╭─ DATASET SECTION
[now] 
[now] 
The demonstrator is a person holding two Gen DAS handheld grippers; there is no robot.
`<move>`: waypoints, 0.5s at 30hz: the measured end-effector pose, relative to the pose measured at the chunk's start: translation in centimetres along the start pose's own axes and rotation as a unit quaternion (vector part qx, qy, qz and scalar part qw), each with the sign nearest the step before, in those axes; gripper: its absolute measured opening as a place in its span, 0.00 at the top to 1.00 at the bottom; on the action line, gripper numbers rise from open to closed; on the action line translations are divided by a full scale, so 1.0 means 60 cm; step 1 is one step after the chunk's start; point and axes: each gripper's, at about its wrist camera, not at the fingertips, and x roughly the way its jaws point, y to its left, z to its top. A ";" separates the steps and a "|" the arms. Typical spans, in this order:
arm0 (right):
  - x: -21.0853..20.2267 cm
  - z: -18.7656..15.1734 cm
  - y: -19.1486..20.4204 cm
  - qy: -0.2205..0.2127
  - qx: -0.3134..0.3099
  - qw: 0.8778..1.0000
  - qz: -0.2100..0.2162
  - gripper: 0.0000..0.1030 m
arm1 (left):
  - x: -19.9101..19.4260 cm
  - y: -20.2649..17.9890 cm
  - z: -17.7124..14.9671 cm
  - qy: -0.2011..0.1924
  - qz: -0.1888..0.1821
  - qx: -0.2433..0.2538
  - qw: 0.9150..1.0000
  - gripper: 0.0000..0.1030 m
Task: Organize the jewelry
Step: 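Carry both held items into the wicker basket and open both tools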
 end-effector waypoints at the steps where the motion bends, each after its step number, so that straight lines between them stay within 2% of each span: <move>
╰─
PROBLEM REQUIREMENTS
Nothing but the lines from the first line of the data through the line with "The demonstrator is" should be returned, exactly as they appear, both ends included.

OUTPUT OF THE TASK
[now] 
[now] 
The demonstrator is a person holding two Gen DAS handheld grippers; there is no robot.

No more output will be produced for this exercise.